- Directed by: Yuliy Fait [ru]
- Written by: Vladimir Golovanov
- Produced by: Georgy Fedyanin
- Starring: Vladimir Dubrovsky Brutus Viktor Kosykh
- Cinematography: Alexander Mass
- Edited by: Elena Zabolotskaya
- Music by: Sándor Kallós
- Production company: Gorky Film Studio
- Release date: 1979;
- Running time: 71 min
- Country: Soviet Union
- Language: Russian

= Border dog Alyi =

1979 film directed by Yuliy Fait

Border dog Alyi (Пограничный пёс Алый) is a 1979 Soviet drama film directed by Yuliy Fait and based on the short story "Alyi" (Алый) written by Yury Iosifovich Koval.

== Plot ==
Lyosha Koshkin really wanted to serve on the border and get an official dog.
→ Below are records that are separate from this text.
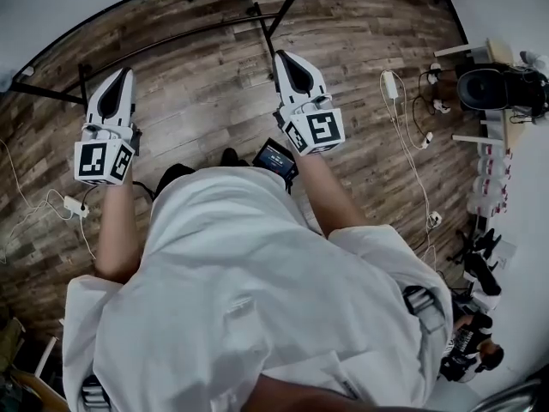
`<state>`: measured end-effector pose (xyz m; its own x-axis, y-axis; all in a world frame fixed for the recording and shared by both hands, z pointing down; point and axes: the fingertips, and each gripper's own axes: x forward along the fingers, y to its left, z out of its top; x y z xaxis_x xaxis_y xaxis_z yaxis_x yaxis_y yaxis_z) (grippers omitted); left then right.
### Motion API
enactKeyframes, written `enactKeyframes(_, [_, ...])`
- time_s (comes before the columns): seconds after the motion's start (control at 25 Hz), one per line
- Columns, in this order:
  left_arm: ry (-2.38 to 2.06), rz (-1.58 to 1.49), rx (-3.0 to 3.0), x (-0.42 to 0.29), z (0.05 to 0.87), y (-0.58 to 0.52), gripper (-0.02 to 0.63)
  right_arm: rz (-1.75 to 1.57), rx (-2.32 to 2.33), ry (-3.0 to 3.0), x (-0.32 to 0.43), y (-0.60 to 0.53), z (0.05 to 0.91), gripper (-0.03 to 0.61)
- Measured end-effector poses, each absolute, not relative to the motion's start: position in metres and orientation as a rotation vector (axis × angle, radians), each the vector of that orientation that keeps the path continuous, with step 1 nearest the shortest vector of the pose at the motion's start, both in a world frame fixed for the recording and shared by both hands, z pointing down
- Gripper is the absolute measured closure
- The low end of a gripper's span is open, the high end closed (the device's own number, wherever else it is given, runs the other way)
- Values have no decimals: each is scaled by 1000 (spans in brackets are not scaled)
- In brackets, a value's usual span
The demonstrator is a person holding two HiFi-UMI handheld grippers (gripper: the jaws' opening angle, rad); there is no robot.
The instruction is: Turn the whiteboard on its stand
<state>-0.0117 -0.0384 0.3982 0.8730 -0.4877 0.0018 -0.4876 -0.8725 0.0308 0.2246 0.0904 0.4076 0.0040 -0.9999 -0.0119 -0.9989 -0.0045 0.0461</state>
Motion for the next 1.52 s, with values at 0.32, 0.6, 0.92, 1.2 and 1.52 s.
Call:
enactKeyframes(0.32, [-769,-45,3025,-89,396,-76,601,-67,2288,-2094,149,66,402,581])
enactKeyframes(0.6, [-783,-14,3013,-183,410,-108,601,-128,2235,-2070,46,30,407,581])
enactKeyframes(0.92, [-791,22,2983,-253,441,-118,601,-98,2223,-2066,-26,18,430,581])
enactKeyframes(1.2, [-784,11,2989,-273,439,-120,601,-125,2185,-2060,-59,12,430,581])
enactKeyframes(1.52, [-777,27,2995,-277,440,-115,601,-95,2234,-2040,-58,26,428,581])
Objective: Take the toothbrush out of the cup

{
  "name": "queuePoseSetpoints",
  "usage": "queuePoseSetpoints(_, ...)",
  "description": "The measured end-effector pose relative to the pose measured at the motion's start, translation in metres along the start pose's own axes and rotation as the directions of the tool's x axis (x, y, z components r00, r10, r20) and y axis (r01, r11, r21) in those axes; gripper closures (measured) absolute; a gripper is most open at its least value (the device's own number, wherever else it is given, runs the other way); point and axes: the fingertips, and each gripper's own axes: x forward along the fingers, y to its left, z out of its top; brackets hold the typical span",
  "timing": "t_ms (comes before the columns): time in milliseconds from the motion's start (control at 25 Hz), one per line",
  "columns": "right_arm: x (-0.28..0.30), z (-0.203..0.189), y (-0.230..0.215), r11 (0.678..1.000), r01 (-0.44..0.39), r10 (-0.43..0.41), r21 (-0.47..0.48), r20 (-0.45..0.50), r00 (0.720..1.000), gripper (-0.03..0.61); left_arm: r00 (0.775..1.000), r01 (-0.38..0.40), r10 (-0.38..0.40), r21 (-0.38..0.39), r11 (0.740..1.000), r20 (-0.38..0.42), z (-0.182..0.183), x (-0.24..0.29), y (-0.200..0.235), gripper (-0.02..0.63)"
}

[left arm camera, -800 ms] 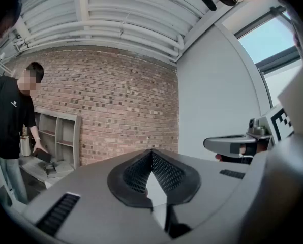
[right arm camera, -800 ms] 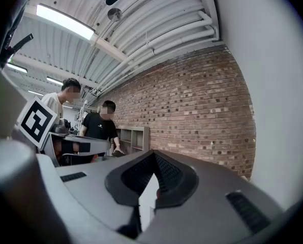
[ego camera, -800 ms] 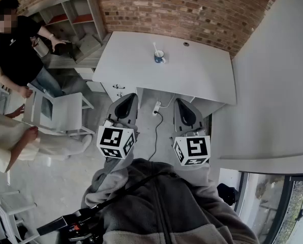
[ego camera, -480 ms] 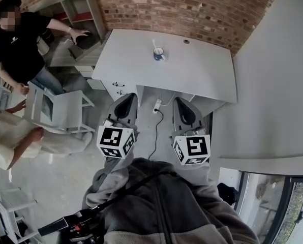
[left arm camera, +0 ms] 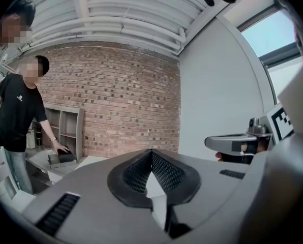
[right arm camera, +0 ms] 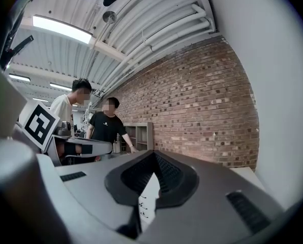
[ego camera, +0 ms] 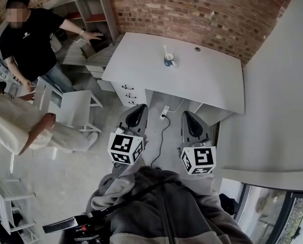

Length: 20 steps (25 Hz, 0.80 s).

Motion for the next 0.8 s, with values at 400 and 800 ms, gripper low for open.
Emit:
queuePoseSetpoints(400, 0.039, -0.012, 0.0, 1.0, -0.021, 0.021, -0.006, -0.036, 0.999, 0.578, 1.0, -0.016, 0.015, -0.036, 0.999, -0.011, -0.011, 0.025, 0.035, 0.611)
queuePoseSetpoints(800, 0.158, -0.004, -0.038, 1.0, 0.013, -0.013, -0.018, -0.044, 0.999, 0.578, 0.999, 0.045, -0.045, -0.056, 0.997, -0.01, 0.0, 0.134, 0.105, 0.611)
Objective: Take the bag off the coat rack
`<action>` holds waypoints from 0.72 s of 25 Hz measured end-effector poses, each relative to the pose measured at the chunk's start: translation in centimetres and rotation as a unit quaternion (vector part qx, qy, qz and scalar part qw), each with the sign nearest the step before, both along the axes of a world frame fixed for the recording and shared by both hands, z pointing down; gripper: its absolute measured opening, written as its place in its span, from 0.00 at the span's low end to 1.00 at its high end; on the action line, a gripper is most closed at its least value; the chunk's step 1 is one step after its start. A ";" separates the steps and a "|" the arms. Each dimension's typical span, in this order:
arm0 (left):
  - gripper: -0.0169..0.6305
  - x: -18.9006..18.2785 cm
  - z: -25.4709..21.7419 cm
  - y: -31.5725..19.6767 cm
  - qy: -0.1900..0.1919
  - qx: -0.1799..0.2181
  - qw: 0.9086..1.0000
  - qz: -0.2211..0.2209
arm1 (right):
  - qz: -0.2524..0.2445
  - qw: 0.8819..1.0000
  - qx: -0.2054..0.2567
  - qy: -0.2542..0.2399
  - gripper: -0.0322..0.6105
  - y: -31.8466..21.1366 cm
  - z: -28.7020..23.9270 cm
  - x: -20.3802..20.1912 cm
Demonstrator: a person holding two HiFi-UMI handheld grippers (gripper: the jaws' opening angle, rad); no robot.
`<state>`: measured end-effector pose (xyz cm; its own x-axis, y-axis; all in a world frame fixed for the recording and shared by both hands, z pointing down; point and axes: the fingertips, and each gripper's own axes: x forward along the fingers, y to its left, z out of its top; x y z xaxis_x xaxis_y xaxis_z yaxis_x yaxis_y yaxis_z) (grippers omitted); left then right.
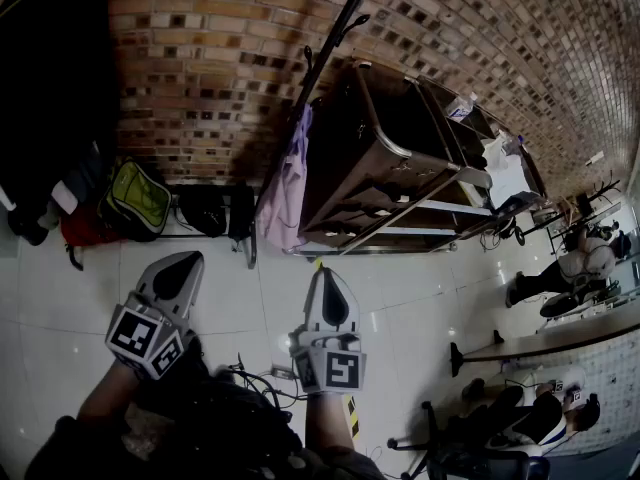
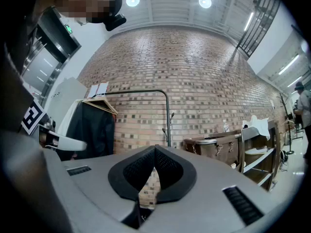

A dream come true: he was Lad Camp, where he got a wonderful East-European Shepherd dog.

== Cast ==
- Vladimir Dubrovsky as Lyosha Koshkin
- dog Brutus as Alyi
- Vasili Kupriyanov as Barabulko
- Viktor Kosykh as Captain Eliseev
- Vladimir Gerasimov as Maslakov
- Alexander Kazakov as Ensign Nicholay Bubentsov
- Arthur Nischenkin as Ensign Lad Camp
- Yana Druz as wife Head outpost's
- Nartai Begalin and Igor Kosukhin as infiltrators
- Alexander Kurennoy (episode)
- Alexander Silin (episode)

==Film shooting==
Filming took place in parts of the Red Banners Central Asian border district. Participated in the shooting guards 71st Bakharden border detachment, School service dog in Dushanbe, the airmen of the 23rd Dushanbe aviation squadron Soviet Border Troops.